Absence of a Superradiant Phase Transition in Dirac Landau Polaritons

One of the most striking predictions in cavity quantum electrodynamics is the condensation of photons into a macroscopically populated ground state, the so-called superradiant phase transition (SRPT). SRPTs are theorized to occur in light-matter coupled systems above a critical coupling strength, yet have not been experimentally realized in equilibrium. On the contrary, the very existence of SRPTs has been largely disputed by No-Go theorems. In cavity-coupled electronic systems with Dirac dispersion, the diamagnetic $\vec{A}^2$-term crucial to No-go theorems is not present at leading order, making graphene Landau level transitions ultrastrongly coupled to terahertz cavities good candidates for SRPTs. In this work, we present the first terahertz spectroscopic measurements of an hBN-encapsulated monolayer graphene flake coupled to a highly sub-wavelength resonator mode.

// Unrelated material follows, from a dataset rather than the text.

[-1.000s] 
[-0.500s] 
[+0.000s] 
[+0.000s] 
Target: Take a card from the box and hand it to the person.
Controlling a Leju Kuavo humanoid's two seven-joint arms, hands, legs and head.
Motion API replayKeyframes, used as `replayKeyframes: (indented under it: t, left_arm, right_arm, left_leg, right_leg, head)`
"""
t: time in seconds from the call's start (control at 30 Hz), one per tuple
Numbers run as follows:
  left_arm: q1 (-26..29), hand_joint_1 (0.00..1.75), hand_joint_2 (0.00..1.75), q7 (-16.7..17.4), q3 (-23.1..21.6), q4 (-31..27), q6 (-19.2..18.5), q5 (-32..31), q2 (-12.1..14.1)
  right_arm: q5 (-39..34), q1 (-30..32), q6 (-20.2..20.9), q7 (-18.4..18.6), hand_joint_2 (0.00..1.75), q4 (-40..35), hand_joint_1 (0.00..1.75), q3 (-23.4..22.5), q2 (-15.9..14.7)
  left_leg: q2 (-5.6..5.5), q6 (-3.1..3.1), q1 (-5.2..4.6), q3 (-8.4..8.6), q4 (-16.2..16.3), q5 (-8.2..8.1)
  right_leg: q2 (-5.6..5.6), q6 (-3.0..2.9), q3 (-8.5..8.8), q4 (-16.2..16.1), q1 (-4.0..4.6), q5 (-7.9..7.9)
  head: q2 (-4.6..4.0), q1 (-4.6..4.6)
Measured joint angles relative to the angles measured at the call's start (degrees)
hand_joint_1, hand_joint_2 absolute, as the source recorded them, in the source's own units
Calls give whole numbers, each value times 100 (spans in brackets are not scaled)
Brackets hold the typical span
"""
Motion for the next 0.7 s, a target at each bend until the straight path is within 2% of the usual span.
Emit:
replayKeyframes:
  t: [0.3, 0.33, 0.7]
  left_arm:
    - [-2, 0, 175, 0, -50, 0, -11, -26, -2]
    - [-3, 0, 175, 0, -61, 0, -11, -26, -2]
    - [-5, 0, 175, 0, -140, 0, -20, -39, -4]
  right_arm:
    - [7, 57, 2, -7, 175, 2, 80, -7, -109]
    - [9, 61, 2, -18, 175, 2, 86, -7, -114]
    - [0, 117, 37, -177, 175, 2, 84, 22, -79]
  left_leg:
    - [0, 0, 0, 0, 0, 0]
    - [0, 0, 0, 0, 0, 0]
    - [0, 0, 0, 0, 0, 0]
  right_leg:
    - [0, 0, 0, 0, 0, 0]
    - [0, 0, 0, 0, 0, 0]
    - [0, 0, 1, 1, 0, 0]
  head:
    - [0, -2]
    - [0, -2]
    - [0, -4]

By tuning the graphene carrier density, we drive the resulting Landau polaritons into the ultrastrong coupling regime, with the normalized coupling reaching $\approx 40 \%$, approaching criticality. In this regime, the continuous SRPT would lead to a unique spectroscopic polariton softening, which we consistently rule out. The full polariton dispersion is instead quantitatively reproduced by a Hopfield Hamiltonian using a quasistatic near-field model that accounts for the sub-wavelength character of the cavity.